→ WHAT YOU ARE ASKED TO DO: Scan the records below for the line containing "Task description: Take" and the line containing "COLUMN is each". Copy both, plus every line between, exactly.

(Stored data entries)
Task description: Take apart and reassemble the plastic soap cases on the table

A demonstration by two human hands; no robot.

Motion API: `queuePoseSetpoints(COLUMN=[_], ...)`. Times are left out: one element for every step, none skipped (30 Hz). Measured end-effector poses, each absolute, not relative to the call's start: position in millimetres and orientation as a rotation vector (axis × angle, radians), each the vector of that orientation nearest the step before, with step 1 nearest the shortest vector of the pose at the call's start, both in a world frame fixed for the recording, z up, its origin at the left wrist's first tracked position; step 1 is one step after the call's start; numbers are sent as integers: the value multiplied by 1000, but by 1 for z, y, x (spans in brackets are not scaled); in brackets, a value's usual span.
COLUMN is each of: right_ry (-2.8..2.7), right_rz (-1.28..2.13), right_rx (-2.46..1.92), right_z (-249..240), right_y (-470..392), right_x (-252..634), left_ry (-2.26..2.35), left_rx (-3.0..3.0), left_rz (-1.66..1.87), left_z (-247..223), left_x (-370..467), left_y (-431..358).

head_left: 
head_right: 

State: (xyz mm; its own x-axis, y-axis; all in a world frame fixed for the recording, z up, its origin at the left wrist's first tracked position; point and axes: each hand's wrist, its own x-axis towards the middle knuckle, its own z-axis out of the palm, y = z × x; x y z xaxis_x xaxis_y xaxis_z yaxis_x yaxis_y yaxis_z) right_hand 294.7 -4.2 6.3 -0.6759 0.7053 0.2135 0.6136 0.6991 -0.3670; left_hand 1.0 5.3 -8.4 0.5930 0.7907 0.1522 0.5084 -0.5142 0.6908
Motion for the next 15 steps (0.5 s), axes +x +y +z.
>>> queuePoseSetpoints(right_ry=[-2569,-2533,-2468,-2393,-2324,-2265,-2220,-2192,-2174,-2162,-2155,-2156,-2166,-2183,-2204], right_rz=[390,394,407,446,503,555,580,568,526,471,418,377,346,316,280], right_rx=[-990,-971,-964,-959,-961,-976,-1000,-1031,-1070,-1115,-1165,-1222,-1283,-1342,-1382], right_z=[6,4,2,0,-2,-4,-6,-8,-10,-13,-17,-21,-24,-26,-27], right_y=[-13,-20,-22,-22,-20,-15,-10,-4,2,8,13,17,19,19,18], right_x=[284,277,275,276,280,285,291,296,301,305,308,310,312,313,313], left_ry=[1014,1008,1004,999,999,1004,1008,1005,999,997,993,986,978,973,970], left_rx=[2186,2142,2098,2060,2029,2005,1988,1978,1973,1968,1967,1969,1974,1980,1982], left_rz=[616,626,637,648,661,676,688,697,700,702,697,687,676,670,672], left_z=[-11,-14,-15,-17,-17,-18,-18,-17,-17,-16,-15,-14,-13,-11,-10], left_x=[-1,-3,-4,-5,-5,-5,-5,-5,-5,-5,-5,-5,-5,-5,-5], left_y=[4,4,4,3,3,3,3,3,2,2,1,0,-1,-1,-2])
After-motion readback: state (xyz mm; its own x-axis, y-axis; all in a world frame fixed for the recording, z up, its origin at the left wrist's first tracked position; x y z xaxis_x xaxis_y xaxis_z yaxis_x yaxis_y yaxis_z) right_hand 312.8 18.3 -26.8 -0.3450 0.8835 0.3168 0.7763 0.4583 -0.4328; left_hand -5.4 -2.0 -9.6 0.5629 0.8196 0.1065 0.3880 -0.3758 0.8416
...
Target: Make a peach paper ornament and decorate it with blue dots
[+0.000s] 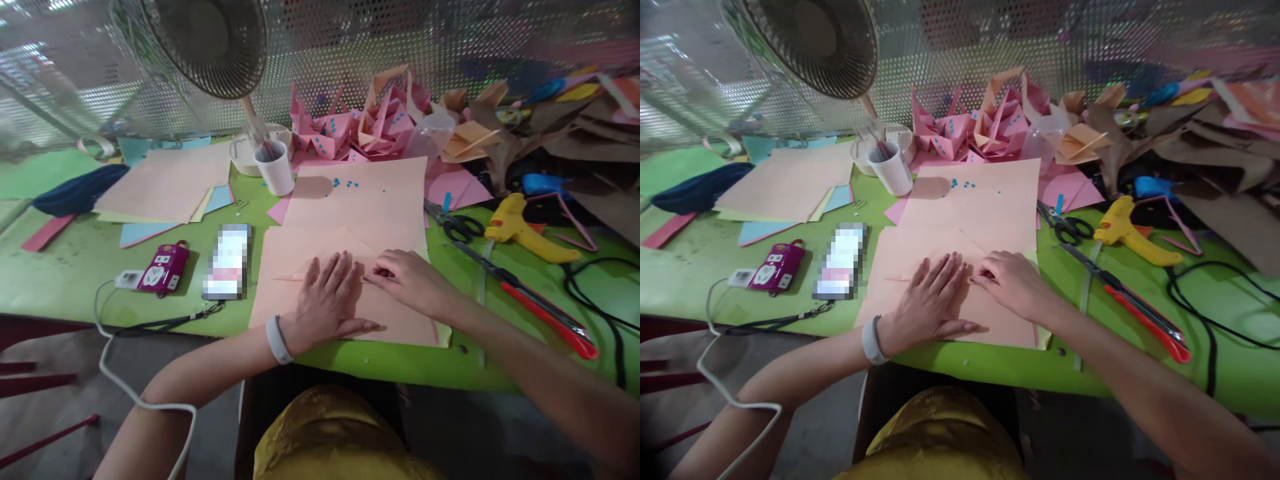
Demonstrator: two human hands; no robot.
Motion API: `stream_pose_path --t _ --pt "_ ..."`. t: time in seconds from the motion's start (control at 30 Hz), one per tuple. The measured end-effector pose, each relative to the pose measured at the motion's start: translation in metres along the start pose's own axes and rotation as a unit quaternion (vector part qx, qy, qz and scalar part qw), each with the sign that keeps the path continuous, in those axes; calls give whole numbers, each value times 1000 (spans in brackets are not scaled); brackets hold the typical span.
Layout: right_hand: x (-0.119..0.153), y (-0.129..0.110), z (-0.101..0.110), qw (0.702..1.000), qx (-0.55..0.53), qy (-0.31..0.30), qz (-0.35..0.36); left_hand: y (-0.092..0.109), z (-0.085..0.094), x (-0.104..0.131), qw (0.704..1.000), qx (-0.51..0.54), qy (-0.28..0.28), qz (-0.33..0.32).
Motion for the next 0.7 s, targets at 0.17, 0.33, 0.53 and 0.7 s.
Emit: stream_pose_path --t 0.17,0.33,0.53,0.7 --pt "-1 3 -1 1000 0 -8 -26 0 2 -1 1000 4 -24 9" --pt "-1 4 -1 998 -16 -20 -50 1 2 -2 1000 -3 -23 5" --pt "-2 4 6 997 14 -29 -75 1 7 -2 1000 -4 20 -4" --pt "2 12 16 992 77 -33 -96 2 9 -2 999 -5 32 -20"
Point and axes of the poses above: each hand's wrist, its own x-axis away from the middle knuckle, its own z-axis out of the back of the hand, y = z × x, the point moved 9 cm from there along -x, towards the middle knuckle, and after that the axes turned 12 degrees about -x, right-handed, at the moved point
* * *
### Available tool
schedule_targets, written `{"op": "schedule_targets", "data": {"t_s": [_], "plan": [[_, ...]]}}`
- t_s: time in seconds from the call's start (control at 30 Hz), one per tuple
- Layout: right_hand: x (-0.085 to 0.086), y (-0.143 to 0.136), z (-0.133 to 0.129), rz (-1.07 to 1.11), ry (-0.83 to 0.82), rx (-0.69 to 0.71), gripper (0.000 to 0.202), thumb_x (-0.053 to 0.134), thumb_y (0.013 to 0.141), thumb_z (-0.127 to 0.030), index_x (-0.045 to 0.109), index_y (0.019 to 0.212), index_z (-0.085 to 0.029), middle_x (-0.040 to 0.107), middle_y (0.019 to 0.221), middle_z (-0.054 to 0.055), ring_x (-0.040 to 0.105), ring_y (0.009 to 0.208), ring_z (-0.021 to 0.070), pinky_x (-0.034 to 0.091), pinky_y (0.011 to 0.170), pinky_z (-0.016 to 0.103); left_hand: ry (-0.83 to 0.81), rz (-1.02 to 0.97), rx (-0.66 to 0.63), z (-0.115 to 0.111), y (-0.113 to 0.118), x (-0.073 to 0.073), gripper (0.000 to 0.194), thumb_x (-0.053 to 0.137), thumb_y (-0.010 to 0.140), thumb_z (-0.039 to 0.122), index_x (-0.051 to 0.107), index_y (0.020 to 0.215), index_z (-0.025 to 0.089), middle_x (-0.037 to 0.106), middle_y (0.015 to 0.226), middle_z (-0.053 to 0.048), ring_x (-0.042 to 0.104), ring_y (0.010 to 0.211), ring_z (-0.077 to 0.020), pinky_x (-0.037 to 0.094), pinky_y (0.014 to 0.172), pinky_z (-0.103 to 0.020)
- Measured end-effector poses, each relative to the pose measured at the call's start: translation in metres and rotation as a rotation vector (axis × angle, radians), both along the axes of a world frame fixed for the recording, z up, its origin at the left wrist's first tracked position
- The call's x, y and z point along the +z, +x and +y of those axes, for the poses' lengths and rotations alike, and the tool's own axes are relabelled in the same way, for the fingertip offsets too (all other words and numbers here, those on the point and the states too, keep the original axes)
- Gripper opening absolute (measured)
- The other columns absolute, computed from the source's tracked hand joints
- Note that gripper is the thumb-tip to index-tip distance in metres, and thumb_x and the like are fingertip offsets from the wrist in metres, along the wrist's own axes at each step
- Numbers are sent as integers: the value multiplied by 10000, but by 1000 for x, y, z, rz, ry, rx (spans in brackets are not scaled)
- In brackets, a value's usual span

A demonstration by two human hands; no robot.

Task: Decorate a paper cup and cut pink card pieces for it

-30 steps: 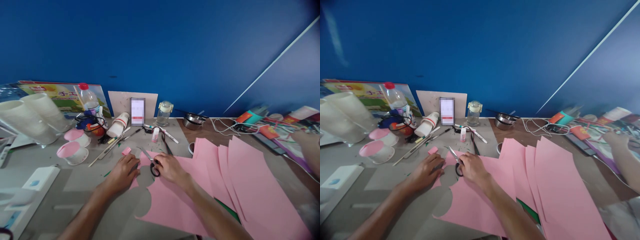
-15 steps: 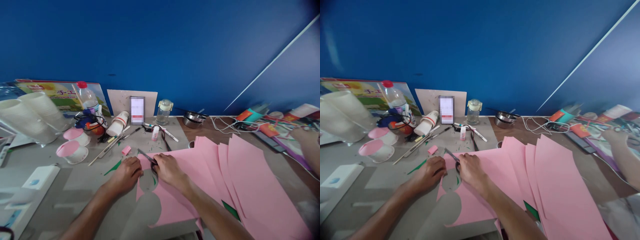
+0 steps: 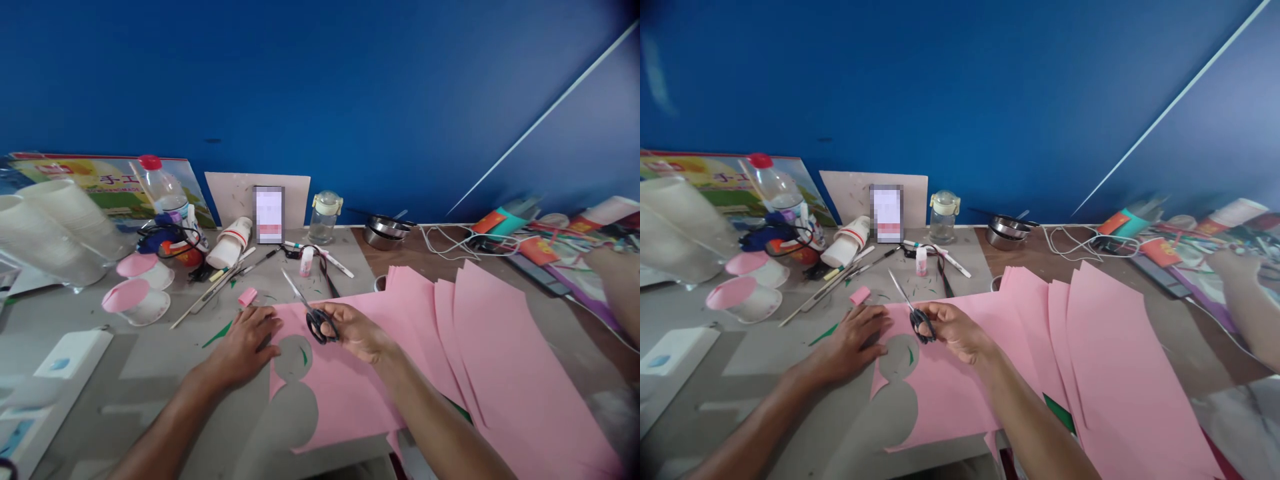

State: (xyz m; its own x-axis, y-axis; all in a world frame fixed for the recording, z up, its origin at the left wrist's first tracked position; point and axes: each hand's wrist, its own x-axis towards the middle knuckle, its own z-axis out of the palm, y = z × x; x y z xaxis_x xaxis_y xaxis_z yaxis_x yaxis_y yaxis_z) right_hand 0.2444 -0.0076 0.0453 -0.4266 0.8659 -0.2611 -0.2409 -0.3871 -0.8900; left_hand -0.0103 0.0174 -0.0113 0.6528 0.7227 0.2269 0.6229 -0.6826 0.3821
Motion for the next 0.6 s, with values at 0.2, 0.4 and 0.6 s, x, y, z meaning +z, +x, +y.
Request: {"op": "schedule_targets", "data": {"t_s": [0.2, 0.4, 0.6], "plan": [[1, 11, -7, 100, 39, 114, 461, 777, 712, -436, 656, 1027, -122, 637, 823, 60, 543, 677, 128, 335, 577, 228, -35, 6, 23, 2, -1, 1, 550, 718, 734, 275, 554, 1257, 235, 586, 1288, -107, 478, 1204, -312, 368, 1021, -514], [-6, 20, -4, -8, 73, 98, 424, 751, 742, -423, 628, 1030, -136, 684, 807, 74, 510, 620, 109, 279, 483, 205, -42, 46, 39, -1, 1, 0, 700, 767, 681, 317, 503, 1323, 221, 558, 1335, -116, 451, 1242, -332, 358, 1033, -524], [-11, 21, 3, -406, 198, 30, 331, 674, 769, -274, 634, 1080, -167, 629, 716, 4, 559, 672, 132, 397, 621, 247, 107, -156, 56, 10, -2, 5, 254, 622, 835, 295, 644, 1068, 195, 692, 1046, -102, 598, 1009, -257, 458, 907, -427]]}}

→ YOUR RESPONSE:
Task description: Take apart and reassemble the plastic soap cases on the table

A demonstration by two human hands; no robot.

Motion API: `queuePoseSetpoints(COLUMN=[_], ...)`. Times are left out: one element for every step, none skipped (30 Hz). Measured end-effector poses, each absolute, not relative to the call's start: position in millimetres and orientation as a rotation vector (axis × angle, radians), each the vector of that orientation nearest the step before, with step 1 nearest the shortest vector of the pose at the call's start, both in a world frame fixed for the recording, z up, its origin at the left wrist's first tracked position; step 1 is one step after the call's start; numbers are sent as integers: the value multiplied by 1000, but by 1 for z, y, x (spans in brackets are not scaled); in brackets, a value's usual span.
COLUMN is each of: right_ry (-2.8..2.7), right_rz (-1.28..2.13), right_rx (-2.46..1.92), right_z (-249..240), right_y (-470..392), right_x (-252..634), left_ry (-2.26..2.35), left_rx (-3.0..3.0), left_rz (-1.66..1.87), left_z (-247..223), left_x (-370..467), left_y (-431..358).

The complete output has now been given.